Deputados governistas já têm pronta a peça que levarão ao Supremo Tribunal Federal (STF) se a CPI da Lava Jato for instalada pelo presidente da Câmara, Rodrigo Maia (DEM-RJ). Alegam que a comissão não tem “fatos determinados”.

Sem pressa

O requerimento com as 175 assinaturas – quatro a mais que necessárias – permanece à espera de decisão de Maia que tem repetido não ter “pressa”.

Indulto

Avançam na Câmara projetos que pretendem cancelar o indulto a penas concedido pelo presidente Michel Temer em 2017 (Decreto 9.246/17).
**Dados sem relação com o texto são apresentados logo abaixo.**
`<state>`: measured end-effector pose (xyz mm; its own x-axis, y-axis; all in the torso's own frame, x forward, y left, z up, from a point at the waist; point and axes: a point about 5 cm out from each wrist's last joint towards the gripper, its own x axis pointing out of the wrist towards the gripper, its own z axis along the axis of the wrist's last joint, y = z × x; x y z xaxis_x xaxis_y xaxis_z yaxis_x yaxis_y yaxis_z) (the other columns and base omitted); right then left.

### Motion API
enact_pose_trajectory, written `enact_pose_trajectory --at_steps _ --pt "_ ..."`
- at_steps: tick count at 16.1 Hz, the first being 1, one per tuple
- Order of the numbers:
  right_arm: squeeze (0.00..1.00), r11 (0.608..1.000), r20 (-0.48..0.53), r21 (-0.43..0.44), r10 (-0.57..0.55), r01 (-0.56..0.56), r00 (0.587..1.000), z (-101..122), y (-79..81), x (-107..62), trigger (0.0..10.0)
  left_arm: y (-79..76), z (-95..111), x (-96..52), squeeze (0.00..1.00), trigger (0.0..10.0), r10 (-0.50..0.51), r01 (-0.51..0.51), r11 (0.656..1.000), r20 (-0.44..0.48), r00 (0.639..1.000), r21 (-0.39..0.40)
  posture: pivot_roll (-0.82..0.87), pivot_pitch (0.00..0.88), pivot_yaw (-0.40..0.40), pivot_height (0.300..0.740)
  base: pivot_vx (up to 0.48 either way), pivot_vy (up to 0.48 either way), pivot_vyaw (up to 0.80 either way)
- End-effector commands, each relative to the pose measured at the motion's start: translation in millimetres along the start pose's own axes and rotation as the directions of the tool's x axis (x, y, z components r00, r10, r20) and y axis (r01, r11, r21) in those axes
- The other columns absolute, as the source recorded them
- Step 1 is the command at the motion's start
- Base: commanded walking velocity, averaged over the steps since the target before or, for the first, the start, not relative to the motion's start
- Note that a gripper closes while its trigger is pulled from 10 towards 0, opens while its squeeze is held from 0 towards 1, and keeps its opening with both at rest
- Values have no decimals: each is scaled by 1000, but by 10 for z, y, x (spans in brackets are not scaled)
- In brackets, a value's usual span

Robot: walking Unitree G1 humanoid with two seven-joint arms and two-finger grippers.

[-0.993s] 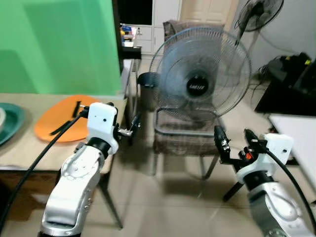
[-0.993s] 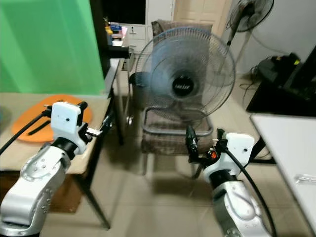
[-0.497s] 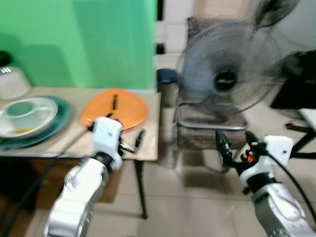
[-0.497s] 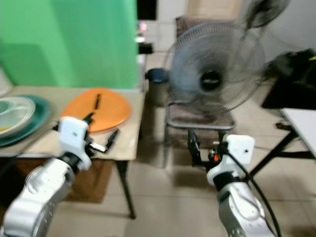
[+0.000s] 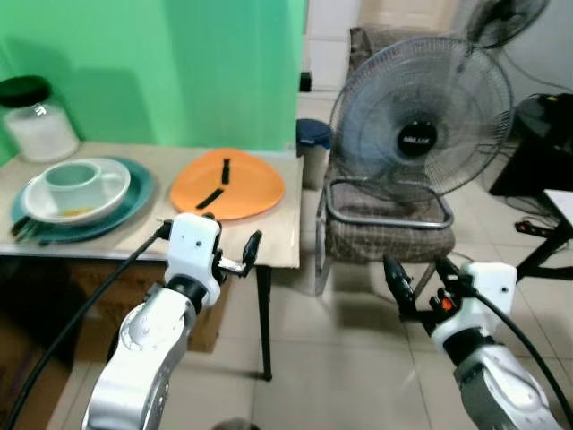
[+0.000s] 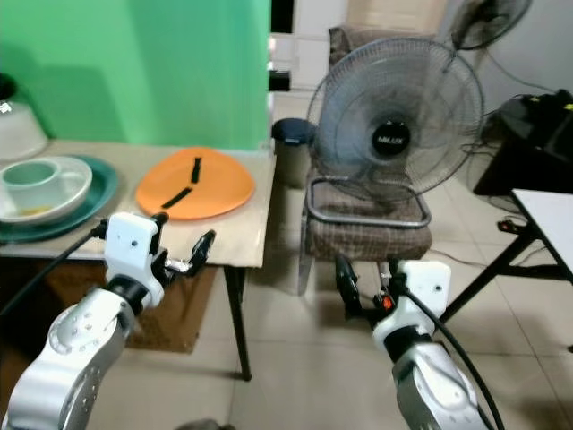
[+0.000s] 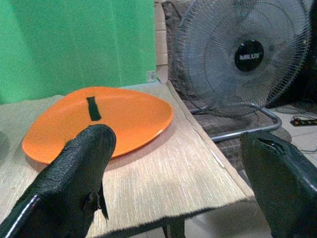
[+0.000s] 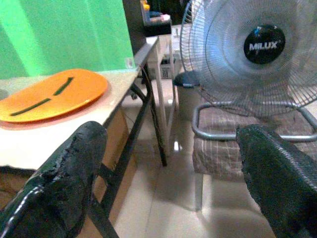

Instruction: Setting the table

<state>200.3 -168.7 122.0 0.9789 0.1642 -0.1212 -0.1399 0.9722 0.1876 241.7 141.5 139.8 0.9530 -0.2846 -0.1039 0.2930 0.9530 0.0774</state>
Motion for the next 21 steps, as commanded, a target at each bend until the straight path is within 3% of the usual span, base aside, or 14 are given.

Duas propostas de deputados do PSL passaram pela Comissão de Segurança Pública e seguem para a Comissão de Constituição e Justiça.

Bolão

Um motorista da liderança do PT apostou em cinco cotas e levou cerca de 13 milhões do bolão da Mega-Sena. Ele e outros assessores do partido vão destinar parte do prêmio para quatro copeiras que não participaram da aposta milionária.

Cidadania

O TSE (Tribunal Superior Eleitoral) aprovou, por unanimidade, a homologação do Cidadania 23, oficializando o registro do partido sucessor do PPS.

ESPLANADEIRA

# O escritor moçambicano Mia Couto estará em Brasília no dia 25 de setembro. Participará de conversa com leitores na no auditório Camões/Embaixada de Portugal, às 19h00. # A 7° edição do Congresso Brasil-Alemanha de Inovação acontece nos dias 2 e 3 de outubro, em São Paulo.